Work required: Transcribe the entries exactly as each line appears.
******
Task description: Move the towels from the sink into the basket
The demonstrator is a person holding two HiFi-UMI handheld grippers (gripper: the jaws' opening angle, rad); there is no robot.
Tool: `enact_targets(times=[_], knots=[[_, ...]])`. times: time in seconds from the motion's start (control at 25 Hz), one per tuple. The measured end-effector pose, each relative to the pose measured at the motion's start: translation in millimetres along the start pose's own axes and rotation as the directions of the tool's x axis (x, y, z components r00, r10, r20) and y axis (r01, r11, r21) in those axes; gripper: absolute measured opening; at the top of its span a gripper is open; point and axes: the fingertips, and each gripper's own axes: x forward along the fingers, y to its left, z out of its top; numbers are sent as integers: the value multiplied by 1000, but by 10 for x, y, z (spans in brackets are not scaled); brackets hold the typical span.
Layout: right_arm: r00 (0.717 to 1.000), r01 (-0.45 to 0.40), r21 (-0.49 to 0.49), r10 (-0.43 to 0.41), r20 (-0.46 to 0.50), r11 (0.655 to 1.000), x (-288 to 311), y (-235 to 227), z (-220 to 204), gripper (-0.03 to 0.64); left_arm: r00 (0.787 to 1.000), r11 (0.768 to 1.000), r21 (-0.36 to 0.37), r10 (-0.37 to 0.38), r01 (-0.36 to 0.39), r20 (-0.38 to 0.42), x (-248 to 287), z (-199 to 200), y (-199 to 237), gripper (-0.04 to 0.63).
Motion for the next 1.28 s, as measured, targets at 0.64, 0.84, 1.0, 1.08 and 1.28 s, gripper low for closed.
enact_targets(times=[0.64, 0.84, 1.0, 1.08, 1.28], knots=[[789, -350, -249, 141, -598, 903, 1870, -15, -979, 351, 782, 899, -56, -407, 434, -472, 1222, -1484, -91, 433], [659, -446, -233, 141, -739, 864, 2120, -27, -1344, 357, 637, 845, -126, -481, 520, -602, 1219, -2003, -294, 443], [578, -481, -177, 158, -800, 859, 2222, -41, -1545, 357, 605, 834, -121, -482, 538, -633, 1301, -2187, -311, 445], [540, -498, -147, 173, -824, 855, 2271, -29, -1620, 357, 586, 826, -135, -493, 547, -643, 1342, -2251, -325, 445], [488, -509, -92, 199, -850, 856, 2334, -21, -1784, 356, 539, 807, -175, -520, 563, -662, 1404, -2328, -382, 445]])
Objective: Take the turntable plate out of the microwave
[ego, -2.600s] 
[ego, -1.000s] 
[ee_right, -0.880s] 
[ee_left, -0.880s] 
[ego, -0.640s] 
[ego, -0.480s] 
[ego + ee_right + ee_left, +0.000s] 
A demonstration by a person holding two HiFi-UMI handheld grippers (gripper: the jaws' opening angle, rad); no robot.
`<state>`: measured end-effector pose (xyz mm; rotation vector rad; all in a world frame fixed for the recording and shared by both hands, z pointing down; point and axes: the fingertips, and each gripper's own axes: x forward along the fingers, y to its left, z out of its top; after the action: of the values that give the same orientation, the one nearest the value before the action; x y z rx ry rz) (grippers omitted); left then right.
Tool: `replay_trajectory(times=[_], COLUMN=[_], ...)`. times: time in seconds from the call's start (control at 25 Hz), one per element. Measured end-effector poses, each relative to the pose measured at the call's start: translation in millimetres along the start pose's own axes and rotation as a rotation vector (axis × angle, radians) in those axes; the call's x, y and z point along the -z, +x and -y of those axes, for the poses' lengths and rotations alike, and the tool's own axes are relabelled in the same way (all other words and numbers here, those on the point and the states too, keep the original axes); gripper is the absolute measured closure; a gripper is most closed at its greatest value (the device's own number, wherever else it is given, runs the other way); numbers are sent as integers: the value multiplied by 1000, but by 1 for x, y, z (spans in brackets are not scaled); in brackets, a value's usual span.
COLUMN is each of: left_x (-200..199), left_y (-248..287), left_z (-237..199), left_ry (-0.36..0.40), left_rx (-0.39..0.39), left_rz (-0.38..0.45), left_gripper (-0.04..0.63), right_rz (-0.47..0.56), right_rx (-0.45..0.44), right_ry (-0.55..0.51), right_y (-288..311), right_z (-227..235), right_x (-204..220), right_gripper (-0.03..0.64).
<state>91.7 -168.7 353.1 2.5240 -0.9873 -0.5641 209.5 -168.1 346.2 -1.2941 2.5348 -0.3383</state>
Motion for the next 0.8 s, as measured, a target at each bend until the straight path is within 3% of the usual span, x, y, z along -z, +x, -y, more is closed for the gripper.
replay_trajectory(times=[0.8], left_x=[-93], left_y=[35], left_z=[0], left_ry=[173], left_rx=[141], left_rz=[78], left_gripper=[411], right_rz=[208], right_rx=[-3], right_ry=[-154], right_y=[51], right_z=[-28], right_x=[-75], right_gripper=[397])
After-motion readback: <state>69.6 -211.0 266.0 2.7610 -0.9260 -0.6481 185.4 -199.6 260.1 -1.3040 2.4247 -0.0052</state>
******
Expected answer:
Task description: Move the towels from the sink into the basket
The demonstrator is a person holding two HiFi-UMI handheld grippers (gripper: the jaws' opening angle, rad); there is no robot.
Tool: `enact_targets(times=[_], knots=[[_, ...]])`. times: time in seconds from the motion's start (control at 25 Hz), one per tuple. The measured end-effector pose, each relative to the pose measured at the motion's start: translation in millimetres along the start pose's own axes and rotation as the directions of the tool's x axis (x, y, z components r00, r10, r20) and y axis (r01, r11, r21) in those axes; gripper: absolute measured opening; at the top of its span a gripper is open; point and axes: the fingertips, and each gripper's own axes: x forward along the fingers, y to its left, z out of its top; numbers are sent as integers: the value multiplied by 1000, but by 10 for x, y, z (spans in brackets are not scaled); brackets hold the typical span.
Layout: right_arm: r00 (0.717 to 1.000), r01 (-0.45 to 0.40), r21 (-0.49 to 0.49), r10 (-0.43 to 0.41), r20 (-0.46 to 0.50), r11 (0.655 to 1.000), x (-288 to 311), y (-235 to 227), z (-220 to 204), gripper (-0.03 to 0.64); left_arm: r00 (0.787 to 1.000), r11 (0.768 to 1.000), r21 (-0.36 to 0.37), r10 (-0.37 to 0.38), r01 (-0.36 to 0.39), r20 (-0.38 to 0.42), x (-248 to 287), z (-199 to 200), y (-199 to 237), gripper (-0.04 to 0.63).
Motion for the next 1.28 s, as measured, targets at 0.64, 0.84, 1.0, 1.08 and 1.28 s, gripper low for closed.
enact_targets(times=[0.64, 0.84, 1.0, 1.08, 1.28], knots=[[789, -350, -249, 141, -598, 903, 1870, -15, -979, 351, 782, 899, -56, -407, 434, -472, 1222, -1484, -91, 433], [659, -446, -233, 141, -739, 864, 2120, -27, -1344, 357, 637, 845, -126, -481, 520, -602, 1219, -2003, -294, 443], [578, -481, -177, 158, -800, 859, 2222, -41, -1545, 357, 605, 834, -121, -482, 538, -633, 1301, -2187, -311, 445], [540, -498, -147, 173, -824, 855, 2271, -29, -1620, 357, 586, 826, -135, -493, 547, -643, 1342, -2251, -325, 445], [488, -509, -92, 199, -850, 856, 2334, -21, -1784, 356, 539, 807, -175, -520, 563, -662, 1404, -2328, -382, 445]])
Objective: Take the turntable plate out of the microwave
[ego, -2.600s] 
[ego, -1.000s] 
[ee_right, -0.880s] 
[ee_left, -0.880s] 
[ego, -0.640s] 
[ego, -0.480s] 
[ego + ee_right + ee_left, +0.000s] 
A demonstration by a person holding two HiFi-UMI handheld grippers (gripper: the jaws' opening angle, rad); no robot.
`<state>`: measured end-effector pose (xyz mm; rotation vector rad; all in a world frame fixed for the recording and shared by both hands, z pointing down; point and axes: the fingertips, and each gripper's own axes: x forward along the fingers, y to its left, z out of its top; after the action: of the values that give the same orientation, the one nearest the value before the action; x y z rx ry rz) (grippers omitted); left then right.
Tool: `replay_trajectory(times=[_], COLUMN=[_], ...)`. times: time in seconds from the call's start (control at 25 Hz), one per element. Measured end-effector poses, each relative to the pose measured at the call's start: translation in millimetres along the start pose's own axes and rotation as a rotation vector (axis × angle, radians) in those axes; the call's x, y and z point along the -z, +x and -y of those axes, for the poses' lengths and rotations alike, and the tool's own axes are relabelled in the same way (all other words and numbers here, those on the point and the states too, keep the original axes); gripper is the absolute measured closure; a gripper is most closed at its greatest value (the device's own number, wherever else it is given, runs the other way); numbers are sent as integers: the value multiplied by 1000, but by 1 for x, y, z (spans in brackets are not scaled); in brackets, a value's usual span.
COLUMN is each of: left_x (-200..199), left_y (-248..287), left_z (-237..199), left_ry (-0.36..0.40), left_rx (-0.39..0.39), left_rz (-0.38..0.45), left_gripper (-0.04..0.63), right_rz (-0.47..0.56), right_rx (-0.45..0.44), right_ry (-0.55..0.51), right_y (-288..311), right_z (-227..235), right_x (-204..220), right_gripper (-0.03..0.64).
<state>91.7 -168.7 353.1 2.5240 -0.9873 -0.5641 209.5 -168.1 346.2 -1.2941 2.5348 -0.3383</state>
Motion for the next 0.8 s, as measured, a target at each bend until the straight path is within 3% of the usual span, x, y, z along -z, +x, -y, more is closed for the gripper.
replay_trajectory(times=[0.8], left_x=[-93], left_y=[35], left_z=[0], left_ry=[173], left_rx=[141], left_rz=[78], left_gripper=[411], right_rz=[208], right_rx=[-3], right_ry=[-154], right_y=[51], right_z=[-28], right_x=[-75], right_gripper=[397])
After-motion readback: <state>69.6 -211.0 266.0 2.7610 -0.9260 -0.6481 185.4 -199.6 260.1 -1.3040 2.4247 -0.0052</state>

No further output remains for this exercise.